We once knew this guy who was sleeping with a girl who refused to spend the night at his apartment. At first that was fine, but eventually, he said “hey, I’d really like to spend the night at my place. Is that okay?” The girl said “oh, it’s just, I really have this thing about how I sleep…” and he was all, “Oh, do you need your own bed?” Because that is the logical assumption! And she said “no, I need my stuffed Ewok, Wicket.” At first he thought she was a furry, but she wasn’t. And then she carried the Ewok over to his apartment in a crib so it could watch them having sex.

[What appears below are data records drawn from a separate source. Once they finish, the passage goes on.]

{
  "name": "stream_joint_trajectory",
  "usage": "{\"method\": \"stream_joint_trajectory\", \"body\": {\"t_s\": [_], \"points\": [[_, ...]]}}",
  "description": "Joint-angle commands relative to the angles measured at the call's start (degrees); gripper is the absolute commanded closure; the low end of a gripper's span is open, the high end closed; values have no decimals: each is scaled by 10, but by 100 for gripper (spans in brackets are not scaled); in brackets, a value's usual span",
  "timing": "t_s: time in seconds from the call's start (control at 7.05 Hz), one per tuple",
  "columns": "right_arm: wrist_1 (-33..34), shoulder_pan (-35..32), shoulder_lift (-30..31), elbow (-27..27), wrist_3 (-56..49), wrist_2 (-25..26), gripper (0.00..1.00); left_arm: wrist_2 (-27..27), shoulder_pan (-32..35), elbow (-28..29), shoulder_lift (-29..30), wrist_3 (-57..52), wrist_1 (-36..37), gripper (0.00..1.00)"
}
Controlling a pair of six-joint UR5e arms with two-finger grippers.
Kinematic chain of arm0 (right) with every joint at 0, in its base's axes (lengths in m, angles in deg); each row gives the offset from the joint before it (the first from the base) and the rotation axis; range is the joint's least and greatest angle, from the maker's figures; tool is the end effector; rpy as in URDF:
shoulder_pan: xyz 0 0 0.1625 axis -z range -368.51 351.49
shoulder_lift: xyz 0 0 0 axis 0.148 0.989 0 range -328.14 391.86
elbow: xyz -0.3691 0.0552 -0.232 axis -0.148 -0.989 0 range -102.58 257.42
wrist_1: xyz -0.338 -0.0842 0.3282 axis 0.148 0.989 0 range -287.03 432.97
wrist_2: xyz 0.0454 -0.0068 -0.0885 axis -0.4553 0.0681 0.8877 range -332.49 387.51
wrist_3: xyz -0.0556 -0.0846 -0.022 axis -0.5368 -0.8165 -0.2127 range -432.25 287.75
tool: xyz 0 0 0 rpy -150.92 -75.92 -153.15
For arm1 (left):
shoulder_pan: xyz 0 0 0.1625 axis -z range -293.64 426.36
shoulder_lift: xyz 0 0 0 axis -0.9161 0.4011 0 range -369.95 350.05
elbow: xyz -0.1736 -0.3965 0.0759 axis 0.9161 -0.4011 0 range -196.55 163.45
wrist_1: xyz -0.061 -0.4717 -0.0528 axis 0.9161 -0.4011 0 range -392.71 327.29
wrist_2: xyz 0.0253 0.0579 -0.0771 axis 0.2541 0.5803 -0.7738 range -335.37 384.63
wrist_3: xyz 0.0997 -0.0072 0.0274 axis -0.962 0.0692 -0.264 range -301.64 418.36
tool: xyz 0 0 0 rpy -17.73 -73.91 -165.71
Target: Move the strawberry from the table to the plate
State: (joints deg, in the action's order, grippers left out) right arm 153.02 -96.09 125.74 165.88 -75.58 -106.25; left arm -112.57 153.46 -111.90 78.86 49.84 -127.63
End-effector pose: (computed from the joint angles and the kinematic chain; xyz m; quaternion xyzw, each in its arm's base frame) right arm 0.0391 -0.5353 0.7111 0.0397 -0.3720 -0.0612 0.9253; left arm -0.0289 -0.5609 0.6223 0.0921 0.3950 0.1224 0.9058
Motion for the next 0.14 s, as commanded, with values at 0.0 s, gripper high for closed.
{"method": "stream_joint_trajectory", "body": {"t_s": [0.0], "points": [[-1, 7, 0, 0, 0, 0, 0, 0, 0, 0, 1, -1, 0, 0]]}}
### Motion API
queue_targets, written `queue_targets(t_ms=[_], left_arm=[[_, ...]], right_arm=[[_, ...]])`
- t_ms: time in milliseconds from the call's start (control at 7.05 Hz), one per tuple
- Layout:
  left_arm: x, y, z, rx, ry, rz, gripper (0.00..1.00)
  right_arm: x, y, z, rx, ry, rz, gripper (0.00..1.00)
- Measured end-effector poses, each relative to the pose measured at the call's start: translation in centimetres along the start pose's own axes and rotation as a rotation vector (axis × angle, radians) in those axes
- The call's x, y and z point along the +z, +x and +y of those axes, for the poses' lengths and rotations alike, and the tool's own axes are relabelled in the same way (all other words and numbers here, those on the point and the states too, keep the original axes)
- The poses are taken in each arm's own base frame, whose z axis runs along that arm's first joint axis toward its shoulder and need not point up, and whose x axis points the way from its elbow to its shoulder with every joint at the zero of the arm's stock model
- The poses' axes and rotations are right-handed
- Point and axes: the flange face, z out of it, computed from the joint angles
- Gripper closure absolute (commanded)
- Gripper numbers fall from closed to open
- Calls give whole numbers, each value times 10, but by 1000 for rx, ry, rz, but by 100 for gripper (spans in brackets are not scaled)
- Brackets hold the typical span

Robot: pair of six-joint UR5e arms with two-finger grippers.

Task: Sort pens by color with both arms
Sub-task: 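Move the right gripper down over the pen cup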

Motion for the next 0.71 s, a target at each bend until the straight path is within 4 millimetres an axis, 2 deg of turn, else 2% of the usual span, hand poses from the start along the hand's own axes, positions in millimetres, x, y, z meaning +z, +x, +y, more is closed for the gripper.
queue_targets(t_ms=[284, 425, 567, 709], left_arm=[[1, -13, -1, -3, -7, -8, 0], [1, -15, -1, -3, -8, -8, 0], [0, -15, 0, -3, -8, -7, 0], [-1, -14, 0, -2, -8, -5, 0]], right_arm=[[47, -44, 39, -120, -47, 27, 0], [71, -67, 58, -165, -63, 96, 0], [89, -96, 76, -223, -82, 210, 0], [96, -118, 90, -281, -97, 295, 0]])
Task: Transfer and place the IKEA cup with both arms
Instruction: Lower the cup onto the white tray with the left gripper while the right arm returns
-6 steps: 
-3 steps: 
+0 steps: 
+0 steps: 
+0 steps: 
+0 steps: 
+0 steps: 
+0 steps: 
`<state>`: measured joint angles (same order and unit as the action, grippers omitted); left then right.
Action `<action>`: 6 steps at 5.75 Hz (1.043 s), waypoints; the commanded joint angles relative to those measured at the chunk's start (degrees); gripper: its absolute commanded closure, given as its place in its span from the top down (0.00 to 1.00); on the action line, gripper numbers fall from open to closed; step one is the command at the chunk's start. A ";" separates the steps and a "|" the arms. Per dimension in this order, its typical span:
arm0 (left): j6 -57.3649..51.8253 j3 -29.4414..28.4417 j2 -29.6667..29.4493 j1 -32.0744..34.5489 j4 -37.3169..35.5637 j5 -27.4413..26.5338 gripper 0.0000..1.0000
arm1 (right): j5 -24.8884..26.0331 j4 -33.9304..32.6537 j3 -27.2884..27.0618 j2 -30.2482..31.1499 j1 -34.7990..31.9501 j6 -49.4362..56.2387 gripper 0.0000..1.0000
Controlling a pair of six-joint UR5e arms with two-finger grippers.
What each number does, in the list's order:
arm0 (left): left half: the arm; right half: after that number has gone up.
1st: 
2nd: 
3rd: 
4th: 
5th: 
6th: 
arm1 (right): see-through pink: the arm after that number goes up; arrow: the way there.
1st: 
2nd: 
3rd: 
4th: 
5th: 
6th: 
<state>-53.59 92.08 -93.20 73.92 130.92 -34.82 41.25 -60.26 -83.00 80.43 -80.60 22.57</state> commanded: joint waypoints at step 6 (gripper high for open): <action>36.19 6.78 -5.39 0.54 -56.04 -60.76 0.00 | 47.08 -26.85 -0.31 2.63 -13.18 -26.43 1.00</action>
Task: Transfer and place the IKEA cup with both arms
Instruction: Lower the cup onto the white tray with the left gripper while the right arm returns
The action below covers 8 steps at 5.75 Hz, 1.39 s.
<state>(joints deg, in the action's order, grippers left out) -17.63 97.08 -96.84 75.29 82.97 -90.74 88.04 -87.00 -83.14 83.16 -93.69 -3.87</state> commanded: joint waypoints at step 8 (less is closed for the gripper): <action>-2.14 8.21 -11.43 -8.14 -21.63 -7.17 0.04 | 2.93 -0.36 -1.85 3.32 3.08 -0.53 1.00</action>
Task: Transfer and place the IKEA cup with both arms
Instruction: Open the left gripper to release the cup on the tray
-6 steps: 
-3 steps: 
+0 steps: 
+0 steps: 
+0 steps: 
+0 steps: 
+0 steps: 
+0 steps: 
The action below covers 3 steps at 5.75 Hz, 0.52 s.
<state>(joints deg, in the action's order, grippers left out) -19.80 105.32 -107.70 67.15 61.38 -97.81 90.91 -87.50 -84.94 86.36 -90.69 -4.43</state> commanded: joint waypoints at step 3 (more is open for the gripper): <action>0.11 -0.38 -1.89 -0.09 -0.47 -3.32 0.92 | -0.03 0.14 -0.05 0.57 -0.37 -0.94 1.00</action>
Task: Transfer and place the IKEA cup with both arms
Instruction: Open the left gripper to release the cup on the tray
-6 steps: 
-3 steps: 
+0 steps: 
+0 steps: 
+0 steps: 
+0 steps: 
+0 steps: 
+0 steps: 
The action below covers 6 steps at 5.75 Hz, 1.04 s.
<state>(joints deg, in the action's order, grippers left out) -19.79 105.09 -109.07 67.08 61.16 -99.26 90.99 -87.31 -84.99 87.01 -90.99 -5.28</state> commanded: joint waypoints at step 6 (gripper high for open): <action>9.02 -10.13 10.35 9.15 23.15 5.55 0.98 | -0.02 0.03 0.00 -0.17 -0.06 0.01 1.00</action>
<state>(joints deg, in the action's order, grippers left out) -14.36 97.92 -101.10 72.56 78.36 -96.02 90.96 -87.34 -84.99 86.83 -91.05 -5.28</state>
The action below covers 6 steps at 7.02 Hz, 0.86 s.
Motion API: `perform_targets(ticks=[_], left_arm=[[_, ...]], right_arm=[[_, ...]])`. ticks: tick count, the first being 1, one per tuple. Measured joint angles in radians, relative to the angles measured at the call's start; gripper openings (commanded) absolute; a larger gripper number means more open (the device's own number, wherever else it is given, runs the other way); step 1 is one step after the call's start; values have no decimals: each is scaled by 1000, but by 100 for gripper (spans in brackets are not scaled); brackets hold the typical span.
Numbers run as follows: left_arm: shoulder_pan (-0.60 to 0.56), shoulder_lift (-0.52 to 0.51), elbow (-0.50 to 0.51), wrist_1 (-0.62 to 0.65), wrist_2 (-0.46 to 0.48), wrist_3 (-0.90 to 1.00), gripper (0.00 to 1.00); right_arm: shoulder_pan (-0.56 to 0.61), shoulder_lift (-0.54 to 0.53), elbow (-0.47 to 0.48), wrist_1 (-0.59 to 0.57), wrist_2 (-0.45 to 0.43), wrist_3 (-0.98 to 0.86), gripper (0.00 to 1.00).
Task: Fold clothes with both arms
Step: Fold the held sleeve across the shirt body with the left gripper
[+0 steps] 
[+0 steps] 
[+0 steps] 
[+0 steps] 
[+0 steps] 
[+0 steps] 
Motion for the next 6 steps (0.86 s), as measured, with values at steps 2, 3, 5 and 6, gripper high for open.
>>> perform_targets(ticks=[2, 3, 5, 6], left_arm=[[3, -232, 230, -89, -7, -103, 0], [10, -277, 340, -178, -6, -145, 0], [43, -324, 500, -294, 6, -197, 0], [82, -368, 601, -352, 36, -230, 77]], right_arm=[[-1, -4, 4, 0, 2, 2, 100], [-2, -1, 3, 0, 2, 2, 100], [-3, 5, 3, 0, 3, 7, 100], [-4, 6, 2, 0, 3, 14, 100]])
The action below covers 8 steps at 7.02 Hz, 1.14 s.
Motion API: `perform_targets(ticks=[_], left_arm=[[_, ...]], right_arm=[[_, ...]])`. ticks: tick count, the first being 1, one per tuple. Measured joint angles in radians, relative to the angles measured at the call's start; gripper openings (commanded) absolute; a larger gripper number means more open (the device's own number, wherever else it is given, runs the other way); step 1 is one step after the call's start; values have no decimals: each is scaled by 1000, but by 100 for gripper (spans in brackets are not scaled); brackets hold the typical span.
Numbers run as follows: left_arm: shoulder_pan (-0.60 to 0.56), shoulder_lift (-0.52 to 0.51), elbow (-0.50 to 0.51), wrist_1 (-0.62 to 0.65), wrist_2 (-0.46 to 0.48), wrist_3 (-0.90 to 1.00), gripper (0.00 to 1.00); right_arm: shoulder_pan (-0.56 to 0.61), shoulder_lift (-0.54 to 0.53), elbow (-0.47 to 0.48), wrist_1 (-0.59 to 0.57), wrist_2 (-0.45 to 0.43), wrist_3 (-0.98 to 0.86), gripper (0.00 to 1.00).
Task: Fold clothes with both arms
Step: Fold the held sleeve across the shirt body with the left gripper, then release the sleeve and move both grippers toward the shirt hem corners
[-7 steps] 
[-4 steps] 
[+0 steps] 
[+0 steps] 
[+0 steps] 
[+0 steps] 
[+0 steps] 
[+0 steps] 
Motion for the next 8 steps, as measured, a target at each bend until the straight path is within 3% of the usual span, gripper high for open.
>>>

Meanwhile, Elizabeth Richard who does a serviceable Yoda impersonation and a remarkable Jawa one, has this story, also about an Ewok:
I woke up one morning at age 8 and asked my mom to take me to the hardware store so I could buy a few feet of chicken wire, then disappeared into my room for a few days with a bucket of paper mache, and when I came out I had a life size figure of Wicket (thanks for his exact height, Complete Guide to Characters!), but needed help with a hot glue gun to get the fur on, then I went into a family friend’s wood shop and fetched some arrows, made a bow, and sewed him a cape, and finally I stuck him in the closet out of social embarrassment and he ended up being eaten inside-out by some kind of insects.
Without Star Wars, these stories would not exist. Also, Elizabeth is not the woman in the first story.